The importance of sea spray to the cation budget of a coastal Hawaiian soil: a strontium isotope approach

• Published in: Chemical geology Vol. 168; no. 1; pp. 37 - 48
• Main Authors: Whipkey, C.E., Capo, R.C., Chadwick, O.A., Stewart, B.W.
• Format: Journal Article
• Language: English
• Published: Elsevier B.V 01.07.2000
• Subjects: Aerosol; Carbonate; Marine; Soil; Sr isotopes; Weathering; Soil; Weathering; Carbonate; Marine; Aerosol; Sr isotopes
• ISSN: 0009-2541; 1872-6836
• DOI: 10.1016/S0009-2541(00)00187-X

Soil nutrients such as Ca, Mg, and K are traditionally thought to be derived primarily from rock weathering. Here we show that sea spray is a significant source of nutrient elements to modern and buried soils developed on <30,000-year-old Pahala Ash deposits 50 m from the coast at South Point, Hawaii. The soil profiles evolved in a semi-arid climate and have always been above sea level and the water table. Rhizoliths (fossilized root traces) and horizontal laminated carbonate sheets found in buried soils are composed of high-Mg calcite (up to 14 mol% MgCO 3).

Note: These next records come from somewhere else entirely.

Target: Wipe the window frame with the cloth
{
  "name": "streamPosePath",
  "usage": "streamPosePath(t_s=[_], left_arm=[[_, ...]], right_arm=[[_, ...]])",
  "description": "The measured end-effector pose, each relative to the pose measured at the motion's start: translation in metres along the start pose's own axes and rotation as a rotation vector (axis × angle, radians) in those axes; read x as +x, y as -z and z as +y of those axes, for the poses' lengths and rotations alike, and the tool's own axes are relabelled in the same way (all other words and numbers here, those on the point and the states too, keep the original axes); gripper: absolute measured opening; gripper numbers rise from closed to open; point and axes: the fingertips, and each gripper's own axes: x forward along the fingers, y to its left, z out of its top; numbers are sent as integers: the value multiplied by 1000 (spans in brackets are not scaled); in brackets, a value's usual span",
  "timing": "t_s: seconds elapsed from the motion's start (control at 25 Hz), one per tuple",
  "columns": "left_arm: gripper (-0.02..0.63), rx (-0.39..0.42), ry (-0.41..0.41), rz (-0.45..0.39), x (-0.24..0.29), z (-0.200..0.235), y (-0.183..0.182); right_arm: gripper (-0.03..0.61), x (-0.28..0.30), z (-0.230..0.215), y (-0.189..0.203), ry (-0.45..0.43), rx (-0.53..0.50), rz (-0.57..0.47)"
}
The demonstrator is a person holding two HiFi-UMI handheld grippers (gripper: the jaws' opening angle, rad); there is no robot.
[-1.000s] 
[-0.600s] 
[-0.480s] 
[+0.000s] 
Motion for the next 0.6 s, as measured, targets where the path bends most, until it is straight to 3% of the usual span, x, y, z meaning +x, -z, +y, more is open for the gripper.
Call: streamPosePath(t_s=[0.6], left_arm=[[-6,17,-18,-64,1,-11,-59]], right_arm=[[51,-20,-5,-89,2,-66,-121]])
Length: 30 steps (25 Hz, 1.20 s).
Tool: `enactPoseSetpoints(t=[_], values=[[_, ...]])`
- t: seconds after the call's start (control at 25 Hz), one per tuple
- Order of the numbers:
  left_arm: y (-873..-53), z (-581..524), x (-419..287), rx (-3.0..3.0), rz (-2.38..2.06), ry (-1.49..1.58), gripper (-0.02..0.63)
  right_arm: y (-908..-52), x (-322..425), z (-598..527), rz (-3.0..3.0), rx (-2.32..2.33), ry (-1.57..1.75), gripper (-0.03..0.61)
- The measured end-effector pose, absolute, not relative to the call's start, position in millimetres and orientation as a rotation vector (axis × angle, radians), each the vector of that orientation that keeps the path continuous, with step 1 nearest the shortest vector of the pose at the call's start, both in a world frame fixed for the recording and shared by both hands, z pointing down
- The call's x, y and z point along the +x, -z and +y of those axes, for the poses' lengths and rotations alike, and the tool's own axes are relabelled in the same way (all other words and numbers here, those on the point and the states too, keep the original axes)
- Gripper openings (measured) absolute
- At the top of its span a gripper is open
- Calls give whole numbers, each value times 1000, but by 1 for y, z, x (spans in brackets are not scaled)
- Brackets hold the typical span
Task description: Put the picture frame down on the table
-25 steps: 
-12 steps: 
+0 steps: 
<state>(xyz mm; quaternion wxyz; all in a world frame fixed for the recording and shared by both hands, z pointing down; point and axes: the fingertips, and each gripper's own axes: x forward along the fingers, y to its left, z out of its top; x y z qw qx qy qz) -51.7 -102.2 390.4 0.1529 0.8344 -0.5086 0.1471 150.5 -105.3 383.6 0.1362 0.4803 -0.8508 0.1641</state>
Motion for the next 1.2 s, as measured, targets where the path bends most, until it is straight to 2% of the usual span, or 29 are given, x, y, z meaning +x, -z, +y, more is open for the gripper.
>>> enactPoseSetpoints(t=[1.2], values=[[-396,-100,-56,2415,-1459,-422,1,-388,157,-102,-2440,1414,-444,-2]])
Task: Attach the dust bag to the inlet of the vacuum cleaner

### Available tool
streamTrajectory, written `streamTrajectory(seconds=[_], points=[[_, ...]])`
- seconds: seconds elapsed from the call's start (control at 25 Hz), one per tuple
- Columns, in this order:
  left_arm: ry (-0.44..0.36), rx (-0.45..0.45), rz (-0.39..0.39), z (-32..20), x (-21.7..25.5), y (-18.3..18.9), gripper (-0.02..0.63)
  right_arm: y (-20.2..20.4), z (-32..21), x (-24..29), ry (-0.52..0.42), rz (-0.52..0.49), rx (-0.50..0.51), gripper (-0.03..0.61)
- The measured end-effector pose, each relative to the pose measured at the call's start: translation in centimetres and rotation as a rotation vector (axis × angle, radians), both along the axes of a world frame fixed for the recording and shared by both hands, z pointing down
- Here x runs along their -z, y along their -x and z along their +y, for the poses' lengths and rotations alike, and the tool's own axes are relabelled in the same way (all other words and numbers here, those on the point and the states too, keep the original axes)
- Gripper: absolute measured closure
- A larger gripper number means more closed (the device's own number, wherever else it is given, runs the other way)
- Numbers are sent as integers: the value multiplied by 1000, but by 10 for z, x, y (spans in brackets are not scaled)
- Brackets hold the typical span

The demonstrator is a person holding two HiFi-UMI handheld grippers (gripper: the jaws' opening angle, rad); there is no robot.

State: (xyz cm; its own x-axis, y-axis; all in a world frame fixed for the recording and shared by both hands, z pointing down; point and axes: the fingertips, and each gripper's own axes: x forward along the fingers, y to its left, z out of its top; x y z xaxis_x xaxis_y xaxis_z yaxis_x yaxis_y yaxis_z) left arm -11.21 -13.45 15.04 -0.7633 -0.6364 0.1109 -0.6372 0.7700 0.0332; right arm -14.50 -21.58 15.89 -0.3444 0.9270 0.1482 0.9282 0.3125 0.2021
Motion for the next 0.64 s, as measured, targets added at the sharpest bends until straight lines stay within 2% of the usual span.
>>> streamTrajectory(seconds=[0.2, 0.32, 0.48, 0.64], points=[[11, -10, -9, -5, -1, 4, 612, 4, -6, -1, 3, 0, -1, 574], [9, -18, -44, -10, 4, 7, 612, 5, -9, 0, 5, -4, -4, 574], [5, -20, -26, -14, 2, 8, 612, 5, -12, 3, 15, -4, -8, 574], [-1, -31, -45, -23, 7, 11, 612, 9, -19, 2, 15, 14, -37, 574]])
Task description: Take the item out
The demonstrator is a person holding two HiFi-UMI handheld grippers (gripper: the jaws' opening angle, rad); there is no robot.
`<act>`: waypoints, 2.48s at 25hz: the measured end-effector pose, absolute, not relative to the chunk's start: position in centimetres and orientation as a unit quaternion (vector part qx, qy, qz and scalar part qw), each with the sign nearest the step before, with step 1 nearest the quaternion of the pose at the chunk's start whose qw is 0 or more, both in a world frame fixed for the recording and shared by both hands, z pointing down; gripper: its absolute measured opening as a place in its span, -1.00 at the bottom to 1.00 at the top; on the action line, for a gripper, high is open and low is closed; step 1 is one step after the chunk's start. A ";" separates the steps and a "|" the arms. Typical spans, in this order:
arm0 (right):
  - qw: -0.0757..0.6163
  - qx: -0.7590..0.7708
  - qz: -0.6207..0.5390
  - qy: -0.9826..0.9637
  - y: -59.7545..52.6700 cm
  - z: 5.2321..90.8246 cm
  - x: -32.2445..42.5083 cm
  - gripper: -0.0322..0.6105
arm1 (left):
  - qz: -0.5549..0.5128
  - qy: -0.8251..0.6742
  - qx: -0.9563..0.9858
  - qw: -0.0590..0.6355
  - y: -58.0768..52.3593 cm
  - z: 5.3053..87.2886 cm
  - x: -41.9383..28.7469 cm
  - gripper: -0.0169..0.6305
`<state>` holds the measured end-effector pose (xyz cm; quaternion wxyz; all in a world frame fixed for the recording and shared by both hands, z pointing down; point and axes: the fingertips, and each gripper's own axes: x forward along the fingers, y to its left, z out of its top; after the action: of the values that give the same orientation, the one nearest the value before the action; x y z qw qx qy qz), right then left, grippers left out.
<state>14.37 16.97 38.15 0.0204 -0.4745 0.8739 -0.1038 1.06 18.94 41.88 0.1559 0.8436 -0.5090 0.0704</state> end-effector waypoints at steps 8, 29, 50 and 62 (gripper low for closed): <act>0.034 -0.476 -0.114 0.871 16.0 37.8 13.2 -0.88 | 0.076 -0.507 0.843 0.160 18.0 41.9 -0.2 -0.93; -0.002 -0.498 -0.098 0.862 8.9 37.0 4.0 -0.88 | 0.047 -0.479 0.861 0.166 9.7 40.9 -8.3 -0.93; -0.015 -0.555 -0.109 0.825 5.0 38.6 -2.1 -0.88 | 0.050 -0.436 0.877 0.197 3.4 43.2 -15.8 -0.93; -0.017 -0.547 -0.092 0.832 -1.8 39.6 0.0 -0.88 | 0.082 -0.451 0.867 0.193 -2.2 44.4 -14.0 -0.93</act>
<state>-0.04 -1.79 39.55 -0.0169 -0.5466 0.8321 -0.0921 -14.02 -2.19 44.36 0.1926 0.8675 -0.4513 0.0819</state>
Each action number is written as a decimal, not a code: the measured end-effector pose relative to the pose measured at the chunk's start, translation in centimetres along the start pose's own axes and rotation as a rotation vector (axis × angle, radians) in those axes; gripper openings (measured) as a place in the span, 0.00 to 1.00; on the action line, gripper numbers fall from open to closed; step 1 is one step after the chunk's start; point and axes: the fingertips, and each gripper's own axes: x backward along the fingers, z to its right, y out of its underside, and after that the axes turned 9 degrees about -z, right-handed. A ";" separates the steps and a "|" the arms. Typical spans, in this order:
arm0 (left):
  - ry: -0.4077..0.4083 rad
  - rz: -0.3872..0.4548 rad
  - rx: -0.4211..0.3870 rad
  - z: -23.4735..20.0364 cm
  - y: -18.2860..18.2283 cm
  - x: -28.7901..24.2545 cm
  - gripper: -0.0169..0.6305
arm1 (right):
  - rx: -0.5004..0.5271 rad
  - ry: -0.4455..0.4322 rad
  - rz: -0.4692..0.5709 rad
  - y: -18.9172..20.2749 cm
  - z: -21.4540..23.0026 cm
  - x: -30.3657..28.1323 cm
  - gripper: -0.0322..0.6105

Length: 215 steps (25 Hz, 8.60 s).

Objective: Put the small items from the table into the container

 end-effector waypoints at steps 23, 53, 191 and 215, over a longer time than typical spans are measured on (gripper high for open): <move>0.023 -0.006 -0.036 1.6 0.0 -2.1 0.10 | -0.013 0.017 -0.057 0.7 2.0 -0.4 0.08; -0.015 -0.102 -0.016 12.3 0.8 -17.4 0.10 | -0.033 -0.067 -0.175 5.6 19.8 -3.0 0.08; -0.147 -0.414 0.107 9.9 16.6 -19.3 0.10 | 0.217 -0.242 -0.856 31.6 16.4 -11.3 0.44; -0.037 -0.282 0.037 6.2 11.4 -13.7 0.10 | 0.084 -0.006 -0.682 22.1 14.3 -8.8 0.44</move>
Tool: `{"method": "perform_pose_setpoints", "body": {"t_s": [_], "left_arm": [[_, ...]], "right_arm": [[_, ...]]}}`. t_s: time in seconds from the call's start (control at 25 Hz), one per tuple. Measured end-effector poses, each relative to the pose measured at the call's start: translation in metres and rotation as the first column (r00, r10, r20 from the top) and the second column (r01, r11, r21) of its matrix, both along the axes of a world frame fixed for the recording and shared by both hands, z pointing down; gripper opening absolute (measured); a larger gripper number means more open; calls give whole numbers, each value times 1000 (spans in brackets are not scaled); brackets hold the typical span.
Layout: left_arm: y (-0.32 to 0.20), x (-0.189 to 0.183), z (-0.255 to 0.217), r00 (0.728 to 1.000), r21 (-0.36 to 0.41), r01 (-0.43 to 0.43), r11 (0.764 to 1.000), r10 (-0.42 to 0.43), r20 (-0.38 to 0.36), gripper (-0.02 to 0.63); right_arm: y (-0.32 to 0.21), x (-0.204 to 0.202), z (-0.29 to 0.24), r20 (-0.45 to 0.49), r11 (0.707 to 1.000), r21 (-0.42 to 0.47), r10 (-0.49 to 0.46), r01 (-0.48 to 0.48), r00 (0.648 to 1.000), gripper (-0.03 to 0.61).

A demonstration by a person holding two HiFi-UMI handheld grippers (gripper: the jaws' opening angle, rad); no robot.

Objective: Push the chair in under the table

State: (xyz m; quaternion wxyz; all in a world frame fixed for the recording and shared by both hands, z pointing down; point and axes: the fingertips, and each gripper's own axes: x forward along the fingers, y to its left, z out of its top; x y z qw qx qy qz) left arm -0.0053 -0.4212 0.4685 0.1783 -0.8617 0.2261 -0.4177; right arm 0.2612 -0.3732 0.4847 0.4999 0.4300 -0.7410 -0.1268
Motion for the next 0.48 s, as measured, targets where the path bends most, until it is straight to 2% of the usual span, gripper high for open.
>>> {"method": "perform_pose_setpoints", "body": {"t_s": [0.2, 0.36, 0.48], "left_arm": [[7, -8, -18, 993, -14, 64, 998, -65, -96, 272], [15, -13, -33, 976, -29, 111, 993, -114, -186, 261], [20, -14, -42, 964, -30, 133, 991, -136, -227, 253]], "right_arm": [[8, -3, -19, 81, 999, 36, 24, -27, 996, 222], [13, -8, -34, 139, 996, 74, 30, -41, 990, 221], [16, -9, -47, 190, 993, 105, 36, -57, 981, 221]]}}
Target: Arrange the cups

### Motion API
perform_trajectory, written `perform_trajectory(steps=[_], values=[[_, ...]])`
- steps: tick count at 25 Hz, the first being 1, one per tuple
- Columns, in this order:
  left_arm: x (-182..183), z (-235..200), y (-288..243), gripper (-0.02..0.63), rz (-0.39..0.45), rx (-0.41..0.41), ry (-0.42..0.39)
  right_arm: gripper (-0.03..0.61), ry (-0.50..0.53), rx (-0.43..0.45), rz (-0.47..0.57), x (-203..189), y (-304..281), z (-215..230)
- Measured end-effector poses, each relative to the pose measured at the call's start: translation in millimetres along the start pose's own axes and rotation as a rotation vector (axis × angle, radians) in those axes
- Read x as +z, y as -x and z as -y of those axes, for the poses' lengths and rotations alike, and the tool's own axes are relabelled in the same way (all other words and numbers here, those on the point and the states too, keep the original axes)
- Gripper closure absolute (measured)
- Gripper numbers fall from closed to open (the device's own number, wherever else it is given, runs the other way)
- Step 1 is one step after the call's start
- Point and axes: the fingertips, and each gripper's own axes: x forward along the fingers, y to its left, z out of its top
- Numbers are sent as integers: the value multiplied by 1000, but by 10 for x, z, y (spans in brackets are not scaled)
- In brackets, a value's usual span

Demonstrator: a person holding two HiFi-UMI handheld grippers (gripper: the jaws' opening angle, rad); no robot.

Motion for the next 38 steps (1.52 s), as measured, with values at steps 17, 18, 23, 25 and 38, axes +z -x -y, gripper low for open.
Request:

Differences in strontium isotopic composition between marine aerosols ( 87Sr/ 86Sr=0.7092) and tephra parent material (∼0.7035) allow quantification of cation sources to the labile soil reservoir and to pedogenic carbonate. Mixing equations indicate that 50–80% of labile soil Sr and approximately half of carbonate Sr was derived from marine sources. Using the Sr isotopic signatures and Sr/Ca ratios of seawater and tephra as end members, we determined that up to 2/3 of the Ca in the labile reservoir and up to 1/3 of Ca in the carbonates has a marine origin. Carbonate 87Sr/ 86Sr ratios are fairly constant with depth, but labile 87Sr/ 86Sr ratios indicate decreasing sea spray aerosol influence with depth. This trend could be due either to sequestering of aerosol-derived Sr in the upper part of the profile or to lower aerosol input in the past due to lower sea level. The unusual occurrence of high-Mg pedogenic calcite probably results from high labile Mg/Ca ratios during earlier stages of weathering, coupled with rapid calcite precipitation during soil pore water evaporation.